Cármen Lúcia foi a primeira a votar ontem. Para a ministra, “não pode haver censura presente sobre fato passado”.

— A minha geração lutou pelo direito de lembrar. A gente luta no Brasil pelo direito de lembrar, até para esquecer, para refazer a História, para não repetir o que tenha sido cruel, desventuroso, humanamente improprio. Silêncios, omissões e segredos que não são mostrados com transparência podem ser instrumentos de práticas ditatoriais. Cada um tem o direito de deslembrar o que se quer, mas não de impor isso ao outro, ou que o outro não saiba. Não pode haver censura presente sobre fato passado —disse a ministra.

Presidente do STF, Luiz Fux ponderou que, quando um caso é notório e marcante na sociedade, não se pode invocar o direito ao esquecimento:

—O valor da reportagem está exatamente no resgate histórico desse crime, para um efeito pedagógico demonstrar que o Brasil caminha para eliminar esses episódios e também um caráter didático. Esse caso consta de livros de Direito, Sociologia, História, Antropologia. Quem quiser resgatar o caso, pode ir à Biblioteca Nacional, há jornais e revistas que contam esse lamentável caso —disse, e completou: O direito à liberdade de imprensa supera o direito ao esquecimento nesse caso concreto. Há fatos que são efêmeros, mas há fatos que são históricos.

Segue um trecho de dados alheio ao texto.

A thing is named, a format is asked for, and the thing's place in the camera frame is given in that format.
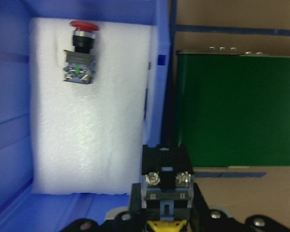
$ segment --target blue plastic bin
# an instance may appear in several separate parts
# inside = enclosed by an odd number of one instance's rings
[[[55,232],[72,220],[99,224],[126,206],[126,195],[31,194],[29,130],[29,22],[33,17],[75,18],[153,25],[144,119],[144,143],[160,141],[169,60],[166,0],[0,0],[0,232]]]

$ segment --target yellow plastic part
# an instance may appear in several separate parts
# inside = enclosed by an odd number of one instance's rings
[[[147,224],[154,232],[180,232],[187,224],[187,220],[183,221],[147,221]]]

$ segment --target red button
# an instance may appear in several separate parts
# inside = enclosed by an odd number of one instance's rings
[[[95,30],[99,30],[97,25],[84,21],[72,21],[70,25],[76,27],[75,30],[81,30],[88,33],[93,33]]]

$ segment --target blue bin wall
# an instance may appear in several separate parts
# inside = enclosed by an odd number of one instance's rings
[[[26,217],[30,217],[37,213],[35,204],[49,205],[56,210],[60,207],[45,202],[55,201],[64,208],[71,199],[83,198],[81,194],[56,197],[30,194],[33,169],[29,131],[29,22],[33,17],[153,25],[144,144],[155,146],[160,142],[170,46],[166,0],[0,0],[0,226],[11,217],[14,221],[8,227],[1,227],[0,231],[10,231],[16,224],[22,231],[42,231],[26,229],[26,225],[19,223],[22,211],[18,210],[25,210]],[[93,199],[108,202],[106,196]],[[126,203],[127,197],[122,196],[121,200]],[[7,217],[6,212],[11,210],[17,213]],[[63,217],[59,227],[73,218],[71,215]]]

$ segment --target white foam padding
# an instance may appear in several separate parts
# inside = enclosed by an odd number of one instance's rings
[[[64,82],[71,20],[30,25],[34,193],[129,193],[139,182],[151,27],[95,22],[93,84]]]

Anteontem, Alexandre de Moraes disse que o direito ao esquecimento significaria censura prévia. E que eventuais abusos devem ser analisados caso a caso, após a publicação ou veiculação da notícia ou informação. Rosa Weber concordou. Para ela, “o direito à privacidade não significa passar a vida inteira sem ser incomodado”. Kassio Nunes Marques defendeu que o direito ao esquecimento não existe. Mas, concordou que a família da vítima do caso em julgamento seja indenizada por dano moral, já que a história do crime foi divulgada por programa de TV. Gilmar Mendes votou no mesmo sentido.

Edson Fachin foi o único voto divergente e reconheceu o direito ao esquecimento, embora tenha destacado que haja preferência na legislação brasileira à liberdade de informação. Ele avaliou que não houve abuso por parte da TV Globo.